Hope


Quando o dia finalmente amanheceu, Herenvar foi até o quarto onde mantinham Arwen trancada. Calion preparou tudo para a tal "cerimônia" que na verdade nada mais seria do que ele mesmo dizer que agora estava casado com a filha do senhor Elrond. Na verdade, Herenvar, imaginava que tudo aquilo era tolice, iniciando com a ideia de sequestrar Arwen, mas ele não se opunha a isso. Na verdade, nenhum ato de crueldade parecia suficiente para ele se sentir cansado. Calion poderia ser rude e maquinar coisas perversas em sua mente, mas há um abismo enorme entre o pensamento e a ação e este abismo ele raramente ousava atravessar. Uma das raras vezes, fora quando movido pelo ódio, enterrou sua espada no corpo de Estel, matando-o. Após isso, suas palavras foram vazias e sem significado. Herenvar começava a pensar que ele se arrependia de tudo isso.

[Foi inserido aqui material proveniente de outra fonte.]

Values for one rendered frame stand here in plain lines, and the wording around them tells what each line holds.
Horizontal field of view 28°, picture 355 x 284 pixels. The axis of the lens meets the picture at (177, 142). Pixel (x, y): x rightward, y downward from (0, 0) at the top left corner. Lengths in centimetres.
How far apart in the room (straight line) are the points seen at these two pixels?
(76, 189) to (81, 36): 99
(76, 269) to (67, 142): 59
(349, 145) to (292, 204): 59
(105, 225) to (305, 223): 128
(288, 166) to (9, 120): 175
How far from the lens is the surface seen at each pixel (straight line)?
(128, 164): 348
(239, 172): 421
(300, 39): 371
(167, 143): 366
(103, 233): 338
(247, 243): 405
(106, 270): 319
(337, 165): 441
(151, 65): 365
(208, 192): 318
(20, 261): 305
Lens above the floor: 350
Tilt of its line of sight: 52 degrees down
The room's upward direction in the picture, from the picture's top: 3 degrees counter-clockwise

— Não diga bobagens. — Disse sério. — E agora, vá buscar minha noiva.

Ele concordou em silêncio e subiu até o ponto mais alto da torre. Destrancou a porta e paralisou quando olhou para dentro do quarto. A luz do sol penetrava radiante pela janela aberta e ele viu uma figura feminina flutuar desde o telhado do quarto, sustentada por uma corda no pescoço.

— Droga! Calion! — Correu escada abaixo, quase tropeçando e quando chegou diante de seus amigos, estava pálido. — Ela se matou. Tirou a própria vida, de alguma forma... Venham, vejam se minhas palavras não são verdadeiras?

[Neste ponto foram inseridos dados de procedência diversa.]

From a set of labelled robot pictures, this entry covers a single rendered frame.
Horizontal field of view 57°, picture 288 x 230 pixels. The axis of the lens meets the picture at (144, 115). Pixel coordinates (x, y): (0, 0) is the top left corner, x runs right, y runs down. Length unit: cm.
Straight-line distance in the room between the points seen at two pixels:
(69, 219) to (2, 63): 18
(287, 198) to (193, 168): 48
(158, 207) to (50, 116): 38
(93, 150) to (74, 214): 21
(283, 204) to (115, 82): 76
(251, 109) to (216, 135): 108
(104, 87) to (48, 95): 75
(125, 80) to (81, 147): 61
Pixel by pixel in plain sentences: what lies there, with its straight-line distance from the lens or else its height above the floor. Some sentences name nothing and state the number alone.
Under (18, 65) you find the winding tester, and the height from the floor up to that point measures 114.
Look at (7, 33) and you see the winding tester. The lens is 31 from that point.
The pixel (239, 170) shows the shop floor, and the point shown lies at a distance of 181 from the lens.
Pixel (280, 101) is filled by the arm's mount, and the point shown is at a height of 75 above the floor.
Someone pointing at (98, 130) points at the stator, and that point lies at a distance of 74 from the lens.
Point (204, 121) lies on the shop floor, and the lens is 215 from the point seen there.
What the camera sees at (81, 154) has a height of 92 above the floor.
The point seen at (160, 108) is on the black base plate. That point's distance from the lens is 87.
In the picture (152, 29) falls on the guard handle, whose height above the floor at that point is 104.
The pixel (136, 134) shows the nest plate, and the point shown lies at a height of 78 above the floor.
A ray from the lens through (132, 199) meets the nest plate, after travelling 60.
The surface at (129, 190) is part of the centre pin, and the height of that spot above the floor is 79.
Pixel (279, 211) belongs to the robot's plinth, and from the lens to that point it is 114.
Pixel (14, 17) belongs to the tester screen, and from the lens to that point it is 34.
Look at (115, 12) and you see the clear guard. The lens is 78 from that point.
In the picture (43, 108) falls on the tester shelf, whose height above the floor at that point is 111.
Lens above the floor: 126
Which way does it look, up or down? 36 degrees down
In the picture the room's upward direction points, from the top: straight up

Calion e Cementárion o seguiram e ficaram imóveis ao ver a mesma cena que Herenvar havia visto. O Elfo mais velho franziu as sobrancelhas, pensando se entrava ou não, temendo de fato constatar que Arwen desistira de viver. Ela o havia avisado, afinal. Preferia a morte a se tornar sua esposa, e imaginou que nada fosse senão teimosia. Por fim, decidiu aproximar-se, a luz tornou-se menos intensa e sua visão então constatou o que realmente havia ocorrido.

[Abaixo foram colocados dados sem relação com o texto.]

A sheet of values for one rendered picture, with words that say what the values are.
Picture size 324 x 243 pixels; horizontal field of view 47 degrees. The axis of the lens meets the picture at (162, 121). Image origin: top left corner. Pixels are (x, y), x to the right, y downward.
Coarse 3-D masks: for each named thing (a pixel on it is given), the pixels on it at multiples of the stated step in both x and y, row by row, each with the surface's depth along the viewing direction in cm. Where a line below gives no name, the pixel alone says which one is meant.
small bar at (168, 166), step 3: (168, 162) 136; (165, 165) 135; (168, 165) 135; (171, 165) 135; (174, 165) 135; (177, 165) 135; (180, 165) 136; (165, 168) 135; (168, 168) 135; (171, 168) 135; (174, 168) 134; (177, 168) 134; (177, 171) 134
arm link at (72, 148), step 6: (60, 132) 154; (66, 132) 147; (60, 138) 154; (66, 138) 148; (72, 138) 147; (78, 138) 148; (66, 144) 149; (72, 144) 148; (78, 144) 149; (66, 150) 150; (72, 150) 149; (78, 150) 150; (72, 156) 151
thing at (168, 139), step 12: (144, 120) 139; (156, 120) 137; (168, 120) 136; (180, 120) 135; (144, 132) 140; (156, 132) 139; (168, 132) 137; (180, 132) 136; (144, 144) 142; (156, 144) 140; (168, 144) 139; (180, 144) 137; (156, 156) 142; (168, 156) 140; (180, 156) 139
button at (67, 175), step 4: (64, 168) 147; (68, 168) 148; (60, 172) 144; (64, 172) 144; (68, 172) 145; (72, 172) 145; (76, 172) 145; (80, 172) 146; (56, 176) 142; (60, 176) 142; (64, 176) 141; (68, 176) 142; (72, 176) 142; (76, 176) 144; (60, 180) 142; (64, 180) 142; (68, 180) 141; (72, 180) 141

— Maldita... — Sussurrou. Arwen havia escapado. Montou aquele cenário para distraí-los, simulando um corpo com alguns cobertores e pendurando-os por alguma corda que achara no quarto.

— Ela pode estar em qualquer lugar.

— Então procurem-na! — Esbravejou. — E ela terá sorte se os Orcs de Dol Gul Dur a encontrem antes de mim.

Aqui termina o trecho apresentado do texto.